Of course the place in which he hides must be chosen with judgment. The edge of a prairie, a clump of trees, and just before sunset make a good combination. I have often had good luck while sitting quietly in a skiff as it drifted down some little stream in a turkey region. Chance counts for a lot. I once cruised with a certain well-known naturalist whose constantly recurring, unearned good luck was of sinister significance. When he went fishing, because he was too lazy to hunt deer with me, I tramped all day and got nothing while he brought back a buck which swam out to his skiff and was caught with a landing net.
On another occasion, when we were out in a swamp hunting for turkeys, he became tired and stopped to rest and write under a wide-spreading live oak for the rest of the day while I continued to hunt. When I came back with a tale of several turkeys seen, but none bagged, my friend was still writing, and a fat gobbler hung to a branch of the tree beside him. It was doubtless one of the turkeys I had frightened which lit in the tree just over my friend and waited for him to lay aside his work, wipe his pen, and pick up his gun. The naturalist then resumed his writing and was in his usual philosophical frame of mind, when I returned covered with mud and full of cactus thorns.
There is a serious side to this subject, quite worthy of consideration. It would be a misfortune for this grand creature, perhaps the bird most closely associated with the progress of our race on this continent, to become extinct. Yet this has already happened in most of the States of the Union. If we are to continue to treat the turkey simply as a game bird, to ve protected only that it may be killed for sport, the finish of both turkey and fun is in sight.
Year by year, more of our people hunt with cameras and fewer with guns. Turkeys shot with a camera remain to fill the forests with interest, enliven the landscape, and perpetuate subjects of study and enjoyment for generations to come. There is yet time to save this beautiful bird to the people of this country.

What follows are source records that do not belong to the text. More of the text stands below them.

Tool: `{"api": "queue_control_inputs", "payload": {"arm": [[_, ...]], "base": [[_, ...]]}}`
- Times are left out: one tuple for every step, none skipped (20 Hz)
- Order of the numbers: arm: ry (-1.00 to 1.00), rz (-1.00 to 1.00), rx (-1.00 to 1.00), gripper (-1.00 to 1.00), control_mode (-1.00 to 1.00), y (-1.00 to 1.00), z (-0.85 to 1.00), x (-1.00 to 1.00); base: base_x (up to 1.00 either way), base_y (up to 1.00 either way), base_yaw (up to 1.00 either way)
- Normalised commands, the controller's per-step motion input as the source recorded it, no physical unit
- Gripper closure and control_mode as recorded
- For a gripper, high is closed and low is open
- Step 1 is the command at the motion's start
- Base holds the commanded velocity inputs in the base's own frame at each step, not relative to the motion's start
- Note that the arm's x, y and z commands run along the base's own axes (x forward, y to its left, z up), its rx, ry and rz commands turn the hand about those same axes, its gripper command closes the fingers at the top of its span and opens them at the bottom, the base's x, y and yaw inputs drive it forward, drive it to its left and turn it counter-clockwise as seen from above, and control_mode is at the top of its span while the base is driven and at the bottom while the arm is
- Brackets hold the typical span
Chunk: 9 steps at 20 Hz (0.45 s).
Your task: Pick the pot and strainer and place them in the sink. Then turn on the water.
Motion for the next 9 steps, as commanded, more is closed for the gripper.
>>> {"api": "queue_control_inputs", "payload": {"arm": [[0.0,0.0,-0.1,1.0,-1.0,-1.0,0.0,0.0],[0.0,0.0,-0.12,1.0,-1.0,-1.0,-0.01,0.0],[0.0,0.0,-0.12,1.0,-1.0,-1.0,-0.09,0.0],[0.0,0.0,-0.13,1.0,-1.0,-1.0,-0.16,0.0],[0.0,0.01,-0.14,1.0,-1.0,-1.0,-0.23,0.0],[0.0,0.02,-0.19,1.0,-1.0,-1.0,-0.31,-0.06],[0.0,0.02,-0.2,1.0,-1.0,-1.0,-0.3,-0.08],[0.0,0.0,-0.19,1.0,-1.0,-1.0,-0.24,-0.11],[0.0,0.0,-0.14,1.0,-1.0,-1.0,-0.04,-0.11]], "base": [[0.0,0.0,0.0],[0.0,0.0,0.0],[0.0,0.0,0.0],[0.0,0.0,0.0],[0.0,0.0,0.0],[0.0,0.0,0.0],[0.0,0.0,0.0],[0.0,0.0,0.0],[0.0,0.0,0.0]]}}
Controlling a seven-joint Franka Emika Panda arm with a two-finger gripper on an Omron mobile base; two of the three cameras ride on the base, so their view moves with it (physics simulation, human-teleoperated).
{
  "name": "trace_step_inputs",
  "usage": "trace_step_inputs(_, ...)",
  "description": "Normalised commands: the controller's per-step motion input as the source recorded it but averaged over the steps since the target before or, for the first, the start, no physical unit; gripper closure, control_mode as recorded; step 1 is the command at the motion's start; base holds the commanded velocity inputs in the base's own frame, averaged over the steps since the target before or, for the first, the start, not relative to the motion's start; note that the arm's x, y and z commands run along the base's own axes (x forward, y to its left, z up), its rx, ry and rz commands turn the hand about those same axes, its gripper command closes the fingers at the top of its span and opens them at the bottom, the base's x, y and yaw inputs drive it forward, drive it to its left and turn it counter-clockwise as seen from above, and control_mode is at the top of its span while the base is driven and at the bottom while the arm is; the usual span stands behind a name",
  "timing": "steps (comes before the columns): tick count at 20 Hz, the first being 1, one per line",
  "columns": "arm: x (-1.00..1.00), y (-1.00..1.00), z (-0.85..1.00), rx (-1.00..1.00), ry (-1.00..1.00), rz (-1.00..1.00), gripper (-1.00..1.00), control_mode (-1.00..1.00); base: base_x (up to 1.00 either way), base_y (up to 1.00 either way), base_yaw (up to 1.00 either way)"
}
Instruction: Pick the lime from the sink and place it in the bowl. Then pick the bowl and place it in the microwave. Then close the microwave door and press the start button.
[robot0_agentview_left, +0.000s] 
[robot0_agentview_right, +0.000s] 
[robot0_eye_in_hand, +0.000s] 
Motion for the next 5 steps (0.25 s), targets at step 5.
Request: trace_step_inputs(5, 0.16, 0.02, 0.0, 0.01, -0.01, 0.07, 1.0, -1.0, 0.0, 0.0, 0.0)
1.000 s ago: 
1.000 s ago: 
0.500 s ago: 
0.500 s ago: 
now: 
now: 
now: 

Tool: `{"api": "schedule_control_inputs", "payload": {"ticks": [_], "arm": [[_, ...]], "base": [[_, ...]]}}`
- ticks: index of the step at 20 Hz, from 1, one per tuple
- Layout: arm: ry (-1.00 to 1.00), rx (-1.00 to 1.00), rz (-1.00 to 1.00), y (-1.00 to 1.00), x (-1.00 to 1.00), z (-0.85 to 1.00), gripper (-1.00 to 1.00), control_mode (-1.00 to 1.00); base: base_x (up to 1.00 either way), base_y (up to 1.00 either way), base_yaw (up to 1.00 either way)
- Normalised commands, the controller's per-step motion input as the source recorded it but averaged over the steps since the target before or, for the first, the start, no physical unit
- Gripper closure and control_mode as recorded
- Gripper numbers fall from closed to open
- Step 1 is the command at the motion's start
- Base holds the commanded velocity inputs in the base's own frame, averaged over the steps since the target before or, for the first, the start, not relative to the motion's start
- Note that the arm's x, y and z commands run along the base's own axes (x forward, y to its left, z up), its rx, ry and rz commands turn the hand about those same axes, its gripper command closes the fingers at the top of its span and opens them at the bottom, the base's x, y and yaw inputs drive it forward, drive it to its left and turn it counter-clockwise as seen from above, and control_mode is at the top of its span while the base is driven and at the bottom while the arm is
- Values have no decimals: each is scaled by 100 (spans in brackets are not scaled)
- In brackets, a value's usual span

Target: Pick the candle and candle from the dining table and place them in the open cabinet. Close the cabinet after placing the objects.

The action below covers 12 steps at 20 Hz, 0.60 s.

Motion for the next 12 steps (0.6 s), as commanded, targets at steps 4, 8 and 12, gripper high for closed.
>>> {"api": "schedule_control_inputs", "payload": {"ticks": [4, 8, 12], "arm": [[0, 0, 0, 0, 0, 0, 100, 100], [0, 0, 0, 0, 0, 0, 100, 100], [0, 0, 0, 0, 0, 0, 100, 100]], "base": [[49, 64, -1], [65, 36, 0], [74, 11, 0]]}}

The one and only way to accomplish this is to back up wise laws by an active public sentiment. And this work should begin right in the big cities. It is the city sportsman who carries the automatic weapon and works it to the limit, often regardless of local law and local sentiment. The dweller on the border of the wilderness, while often indifferent to the letter of the statute is apt to live up to the law as his community construes it.
I once asked a Florida hunter if game laws were ever kept in the Big Cypress.
"We boys keep 'em," he replied, "better 'n the fellows we guide." I never shoot game for fun, and I don't kill any deer or turkey when the law's on, unless I'm workin' in the woods and get hungry. If the sheriff wants to stop that he'll have to come and live with me."
Excerpt from Dimock, A.W., "Turkey Tracks in the Big Cypress" The Outing Magazine, 1909.